C . Dalam buku aslinya, penulis menyatakan bahwa hadits ini dari Ali bin Abu Thalib yang dikeluarkan Imam Nasa’i, namun setelah kami teliti ternyata kami temukan dalam sunan Abu Daud, sunan al-Baihaqi (2686) dan Miskatul Mashabih dari Abu Hurairah.

MANFAAT dan KEAJAIBAN MEMBACA SHOLAWAT


  1. Membaca shalawat sebagai bentuk realisasi ketaatan kepada perintah Allah Ta’ala.
  2. Mencontoh Allah dalam membaca shalawat.
  3. mencontoh para malaikat-Nya.
  4. Mendapat balasan sepuluh rahmah dari Allah setiap membaca sekali shalawat.
  5. Diangkat sepuluh derajat karena membaca sekali shalawat.
  6. Ditulis sepuluh kebaikan bagi yang membaca sekali shalawat.
  7. Dihapus sepuluh keburukan bagi yang membaca sekali shalawat.
  8. Menjadi sebab utama dikabulkan doa.
  9. Menjadi sebab meraih syafaat Nabi.
  10. Mendapat pengampunan dari Allah.
  11. Allah akan mencukupi hidupnya dari berbagai macam keluh kesah.
  12. Sebagai sebab dekatnya seorang hamba dengan Nabi Muhammad Shallallahu'alaihi wa sallam nanti pada hari kiamat.
  13. Shalawat bisa mengganti dan menduduki ibadah shadaqoh.
  14. Menjadi sebab terpenuhi berbagai macam hajat kebutuhan.
  15. Meraih shalawatnya Allah dan shalawatnya para malaikat atasnya.
  16. Menjadi sebab seseorang meraih kesucian dan kemuliaan.
  17. Orang yang gemar membaca shalawat akan mendapat kabar gembira sebelum matinya.
  18. Akan meraih keamanan dan keselamatan dari rintangan hari kiamat.
  19. Rasulullah Shallallahu'alaihi wa sallam akan menjawab shalawat dan salam kepada orang-orang yang membaca shalawat dan salam kepadanya.

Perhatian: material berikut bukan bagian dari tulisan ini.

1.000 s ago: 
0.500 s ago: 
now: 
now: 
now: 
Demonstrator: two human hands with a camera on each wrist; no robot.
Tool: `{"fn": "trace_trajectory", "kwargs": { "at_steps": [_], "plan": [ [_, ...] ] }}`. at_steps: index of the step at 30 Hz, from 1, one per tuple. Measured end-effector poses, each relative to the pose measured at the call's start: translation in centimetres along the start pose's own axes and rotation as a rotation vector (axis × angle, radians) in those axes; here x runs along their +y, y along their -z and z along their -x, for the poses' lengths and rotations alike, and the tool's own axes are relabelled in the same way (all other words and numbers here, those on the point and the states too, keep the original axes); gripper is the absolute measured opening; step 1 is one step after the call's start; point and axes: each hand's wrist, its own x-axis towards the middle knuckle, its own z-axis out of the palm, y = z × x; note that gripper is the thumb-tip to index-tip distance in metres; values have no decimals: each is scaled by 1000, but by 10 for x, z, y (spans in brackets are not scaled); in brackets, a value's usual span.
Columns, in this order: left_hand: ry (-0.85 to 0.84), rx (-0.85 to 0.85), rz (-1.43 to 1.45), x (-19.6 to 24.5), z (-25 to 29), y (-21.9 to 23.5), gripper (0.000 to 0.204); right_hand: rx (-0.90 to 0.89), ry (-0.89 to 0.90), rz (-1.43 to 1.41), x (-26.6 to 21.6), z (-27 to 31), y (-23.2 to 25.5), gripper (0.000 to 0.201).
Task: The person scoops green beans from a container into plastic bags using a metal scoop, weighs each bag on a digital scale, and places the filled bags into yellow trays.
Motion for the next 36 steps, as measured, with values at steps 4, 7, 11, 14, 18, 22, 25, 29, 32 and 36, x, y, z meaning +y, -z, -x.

  20. Bisa membantu seorang hamba mengingatkan sesuatu yang terlupa.
  21. Menjadi sebab berkahnya suatu majlis agar tidak kembali pulang dalam keadaan merugi dan cacat.
  22. Membaca shalawat mampu mengusir dan melenyapkan kemiskinan.
  23. Membaca shalawat mampu menghilangkan penyakit bakhil dari seorang hamba.
  24. Menjadi selamatnya seorang hamba dari doanya Rasulullah Shallallahu'alaihi wa sallam yang buruk, karena beliau mendoakan celaka bagi yang mendengar nama disebut tidak membaca shalawat.
  25. Membaca shalawat menjadi jalan menuju sorga.
  26. Selamat dari busuknya majlis karena membaca shalawat.
  27. Membaca shalawat menjadi penyempurna bagi pembicaraan pada saat berkhutbah.
  28. Menjadi sebab sempurnanya cahaya seorang hamba pada saat meniti titian.
  29. Membaca shalawat akan mengeluarkan seseorang dari sifat kasar dan keras kepala.
  30. Menjadi sebab langgengnya pujian Allah atasnya.
  31. Mendatangkan keberkahan kepada orang yang membaca shalawat.
  32. Orang yang membaca shalawat akan meraih rahmat dari Allah.
  33. Sebagai bukti cinta Rasulullah Shallallahu'alaihi wa sallam secara abadi.
  34. Rasulullah Shallallahu'alaihi wa sallam akan selalu mencintai orang yang membaca shalawat.
  35. Menjadi sebab seorang hamba meraih hidayah.
  36. Nama orang yang membaca shalawat akan disampaikan kepada Nabi Shallallahu'alaihi wa sallamMenjadi sebab teguhnya kaki pada saat meniti titian.
  37. Dengan membaca shalawat berarti seseorang telah menunaikan haknya Nabi Muhammad Shallallahu'alaihi wa sallam atasnya.
  38. Mengandung dzikir dan syukur kepada Allah.
  39. Shalawat adalah doa karena dengan membaca shalawat berarti telah memuji khalilullah dan kekasih-Nya.
  40. Dengan itu berarti telah mendoakan baik untuknya.